-->

Melakukan Kebaikan, Bukankah Seharusnya Dilakukan Tanpa Syarat?

Advertisement
Sejatinya Melakukan Kebaikan Bersumber Dari Dorongan di Dalam Hati, Maka Dampaknya Akan Kembali ke Hati - Apa yang Anda rasakan, bila dalam keadaan susah, datang seseorang yang mau melakukan kebaikan untuk menolong kita? Senang bukan? Namun, bagaimana bila ternyata kebaikan yang dilakukan si penolong berbuntut pada pamrih tertentu, seperti meminta bayaran?
Melakukan Kebaikan, Bukankah Seharusnya Dilakukan Tanpa Syarat?
Melakukan Kebaikan Tanpa Syarat
Pada keadaan berbeda, apa yang akan Anda lakukan ketika sedang berkendara dan melihat seseorang dengan perangai buruk dan ugal-ugalan saat mengendarai motor, tiba-tiba saja terjatuh dan membutuhkan pertolongan? Menghentikan kendaraan Anda untuk langsung menolong, atau?

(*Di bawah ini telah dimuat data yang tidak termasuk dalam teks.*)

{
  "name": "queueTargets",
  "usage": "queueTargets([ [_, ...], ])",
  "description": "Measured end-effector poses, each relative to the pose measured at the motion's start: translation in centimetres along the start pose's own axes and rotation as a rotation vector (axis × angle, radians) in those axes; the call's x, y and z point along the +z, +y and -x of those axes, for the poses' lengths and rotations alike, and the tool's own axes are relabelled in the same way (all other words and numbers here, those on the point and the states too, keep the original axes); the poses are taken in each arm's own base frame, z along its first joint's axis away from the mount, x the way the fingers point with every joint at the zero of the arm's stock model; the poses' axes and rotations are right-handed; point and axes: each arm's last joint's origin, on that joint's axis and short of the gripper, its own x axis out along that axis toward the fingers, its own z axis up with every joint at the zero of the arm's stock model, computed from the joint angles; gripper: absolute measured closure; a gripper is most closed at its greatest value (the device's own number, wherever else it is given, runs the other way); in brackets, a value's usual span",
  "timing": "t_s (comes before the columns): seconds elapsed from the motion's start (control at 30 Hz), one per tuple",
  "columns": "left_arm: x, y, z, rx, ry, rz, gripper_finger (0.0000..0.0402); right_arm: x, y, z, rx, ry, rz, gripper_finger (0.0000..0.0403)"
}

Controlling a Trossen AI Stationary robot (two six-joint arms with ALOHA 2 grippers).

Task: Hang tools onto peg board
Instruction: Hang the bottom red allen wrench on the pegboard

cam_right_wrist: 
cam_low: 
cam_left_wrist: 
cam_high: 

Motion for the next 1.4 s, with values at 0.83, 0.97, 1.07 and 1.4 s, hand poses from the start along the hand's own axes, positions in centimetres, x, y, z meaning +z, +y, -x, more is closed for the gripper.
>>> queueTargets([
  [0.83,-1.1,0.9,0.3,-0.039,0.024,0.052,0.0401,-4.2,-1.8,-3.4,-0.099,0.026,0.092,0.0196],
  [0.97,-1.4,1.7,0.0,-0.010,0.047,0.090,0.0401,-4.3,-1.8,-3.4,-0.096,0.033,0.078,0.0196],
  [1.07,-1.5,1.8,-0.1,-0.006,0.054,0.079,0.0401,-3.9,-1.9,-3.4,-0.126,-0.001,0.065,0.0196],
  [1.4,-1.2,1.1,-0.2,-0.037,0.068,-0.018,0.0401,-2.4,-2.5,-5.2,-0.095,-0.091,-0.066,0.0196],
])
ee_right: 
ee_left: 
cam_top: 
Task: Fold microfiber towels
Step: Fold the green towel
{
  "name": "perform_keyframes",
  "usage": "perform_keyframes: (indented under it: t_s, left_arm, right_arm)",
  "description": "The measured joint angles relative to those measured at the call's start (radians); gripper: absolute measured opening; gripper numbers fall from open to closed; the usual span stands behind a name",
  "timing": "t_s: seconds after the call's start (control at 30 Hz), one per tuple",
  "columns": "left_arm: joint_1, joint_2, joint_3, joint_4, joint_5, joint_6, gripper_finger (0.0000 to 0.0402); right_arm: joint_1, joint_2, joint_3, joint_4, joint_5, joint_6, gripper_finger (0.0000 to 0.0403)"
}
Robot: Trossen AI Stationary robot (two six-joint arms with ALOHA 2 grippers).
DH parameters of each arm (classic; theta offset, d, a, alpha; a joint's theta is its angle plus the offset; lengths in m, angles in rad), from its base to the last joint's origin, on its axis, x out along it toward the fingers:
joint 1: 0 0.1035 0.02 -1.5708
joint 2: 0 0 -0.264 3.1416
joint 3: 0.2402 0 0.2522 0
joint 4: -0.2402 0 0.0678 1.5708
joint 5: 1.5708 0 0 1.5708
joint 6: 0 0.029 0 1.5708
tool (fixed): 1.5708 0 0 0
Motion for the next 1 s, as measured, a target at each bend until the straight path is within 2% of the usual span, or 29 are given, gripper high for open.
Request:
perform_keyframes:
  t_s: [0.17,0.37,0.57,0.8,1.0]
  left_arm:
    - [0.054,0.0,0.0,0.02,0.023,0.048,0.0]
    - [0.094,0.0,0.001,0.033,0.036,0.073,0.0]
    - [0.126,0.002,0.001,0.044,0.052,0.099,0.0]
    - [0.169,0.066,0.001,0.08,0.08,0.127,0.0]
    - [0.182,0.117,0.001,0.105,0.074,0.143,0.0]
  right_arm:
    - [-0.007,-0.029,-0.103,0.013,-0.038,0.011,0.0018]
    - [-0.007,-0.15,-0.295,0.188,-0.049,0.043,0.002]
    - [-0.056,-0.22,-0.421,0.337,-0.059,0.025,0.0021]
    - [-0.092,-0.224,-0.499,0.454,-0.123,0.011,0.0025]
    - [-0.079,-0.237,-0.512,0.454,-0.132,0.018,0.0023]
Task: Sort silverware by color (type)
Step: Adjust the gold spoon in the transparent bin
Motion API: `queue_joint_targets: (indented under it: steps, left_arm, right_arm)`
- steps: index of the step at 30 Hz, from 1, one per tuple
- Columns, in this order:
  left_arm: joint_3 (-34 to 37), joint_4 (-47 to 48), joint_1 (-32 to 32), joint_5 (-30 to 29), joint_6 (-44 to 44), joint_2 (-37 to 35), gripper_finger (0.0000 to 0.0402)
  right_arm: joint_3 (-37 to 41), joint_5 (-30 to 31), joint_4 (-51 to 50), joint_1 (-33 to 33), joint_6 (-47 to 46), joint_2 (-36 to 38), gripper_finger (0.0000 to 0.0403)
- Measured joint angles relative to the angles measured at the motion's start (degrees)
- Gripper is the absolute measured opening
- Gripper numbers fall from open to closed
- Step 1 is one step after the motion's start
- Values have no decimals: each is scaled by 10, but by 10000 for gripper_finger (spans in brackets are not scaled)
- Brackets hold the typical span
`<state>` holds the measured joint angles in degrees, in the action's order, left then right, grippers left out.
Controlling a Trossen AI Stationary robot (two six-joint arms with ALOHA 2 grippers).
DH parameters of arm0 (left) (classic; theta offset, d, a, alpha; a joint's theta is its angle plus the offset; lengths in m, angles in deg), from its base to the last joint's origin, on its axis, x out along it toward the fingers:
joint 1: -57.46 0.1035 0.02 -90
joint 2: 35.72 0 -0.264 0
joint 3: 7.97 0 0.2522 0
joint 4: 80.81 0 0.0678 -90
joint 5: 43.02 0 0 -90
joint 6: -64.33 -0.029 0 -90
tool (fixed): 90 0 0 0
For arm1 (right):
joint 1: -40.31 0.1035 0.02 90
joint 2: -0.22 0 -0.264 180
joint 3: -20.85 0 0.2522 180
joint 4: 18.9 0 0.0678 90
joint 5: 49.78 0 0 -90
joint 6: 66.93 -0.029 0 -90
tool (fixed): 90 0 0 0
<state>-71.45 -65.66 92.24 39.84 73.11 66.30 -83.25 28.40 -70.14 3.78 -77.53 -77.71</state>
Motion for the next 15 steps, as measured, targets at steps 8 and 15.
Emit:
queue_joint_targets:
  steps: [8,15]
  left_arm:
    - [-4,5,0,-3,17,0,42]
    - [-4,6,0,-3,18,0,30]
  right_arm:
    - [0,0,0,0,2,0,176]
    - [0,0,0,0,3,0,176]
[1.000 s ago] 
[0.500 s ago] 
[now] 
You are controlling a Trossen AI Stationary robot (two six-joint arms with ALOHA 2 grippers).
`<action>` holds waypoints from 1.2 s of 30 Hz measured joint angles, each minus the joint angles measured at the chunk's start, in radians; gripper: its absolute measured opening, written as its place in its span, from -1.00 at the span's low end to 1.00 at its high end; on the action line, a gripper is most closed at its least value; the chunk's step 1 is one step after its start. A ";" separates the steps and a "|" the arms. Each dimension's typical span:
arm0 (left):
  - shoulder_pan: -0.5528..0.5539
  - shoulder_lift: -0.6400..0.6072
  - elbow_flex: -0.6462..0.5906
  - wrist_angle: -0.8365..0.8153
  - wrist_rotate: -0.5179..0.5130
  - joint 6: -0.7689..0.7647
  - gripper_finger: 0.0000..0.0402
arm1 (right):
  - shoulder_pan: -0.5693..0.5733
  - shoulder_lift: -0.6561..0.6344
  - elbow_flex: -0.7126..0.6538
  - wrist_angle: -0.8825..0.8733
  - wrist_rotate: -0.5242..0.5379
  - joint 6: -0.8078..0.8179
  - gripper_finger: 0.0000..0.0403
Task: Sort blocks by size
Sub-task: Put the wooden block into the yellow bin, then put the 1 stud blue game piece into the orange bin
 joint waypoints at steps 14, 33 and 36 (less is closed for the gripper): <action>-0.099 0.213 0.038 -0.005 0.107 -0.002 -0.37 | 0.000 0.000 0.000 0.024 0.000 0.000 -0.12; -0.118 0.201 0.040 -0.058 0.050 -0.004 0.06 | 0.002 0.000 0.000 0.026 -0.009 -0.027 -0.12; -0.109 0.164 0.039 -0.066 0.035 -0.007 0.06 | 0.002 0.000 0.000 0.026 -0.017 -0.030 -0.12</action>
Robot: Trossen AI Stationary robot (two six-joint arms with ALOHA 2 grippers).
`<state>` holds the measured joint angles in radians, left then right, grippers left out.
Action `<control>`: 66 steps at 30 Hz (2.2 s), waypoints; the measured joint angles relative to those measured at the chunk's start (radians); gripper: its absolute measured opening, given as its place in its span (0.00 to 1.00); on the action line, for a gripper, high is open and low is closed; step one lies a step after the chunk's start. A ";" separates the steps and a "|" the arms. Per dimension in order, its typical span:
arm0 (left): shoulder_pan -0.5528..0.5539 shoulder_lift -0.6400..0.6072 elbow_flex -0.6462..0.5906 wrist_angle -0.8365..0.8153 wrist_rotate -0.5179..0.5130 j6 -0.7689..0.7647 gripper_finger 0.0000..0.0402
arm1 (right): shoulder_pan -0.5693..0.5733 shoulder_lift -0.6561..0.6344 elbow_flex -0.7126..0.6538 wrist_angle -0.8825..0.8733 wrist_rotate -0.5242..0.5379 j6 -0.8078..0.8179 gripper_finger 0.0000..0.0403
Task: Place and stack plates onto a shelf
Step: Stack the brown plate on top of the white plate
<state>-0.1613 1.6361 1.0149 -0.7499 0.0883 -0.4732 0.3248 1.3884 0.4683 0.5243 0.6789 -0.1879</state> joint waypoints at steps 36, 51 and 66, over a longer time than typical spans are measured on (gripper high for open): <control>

Di situasi yang lain lagi, apa yang akan muncul di benak Anda bila melihat tayangan berita di televisi yang memberitakan tentang seorang pengemis tua yang hidup di jalan dengan gerobak, diketahui kedapatan memiliki uang sebanyak 90 juta rupiah? Lantas, apa yang Anda lakukan bila pada hari yang sama, Anda menjumpai pengemis berbeda dan juga hidup di jalan dengan gerobak, mengemis dengan menengadahkan tangannya kepada Anda?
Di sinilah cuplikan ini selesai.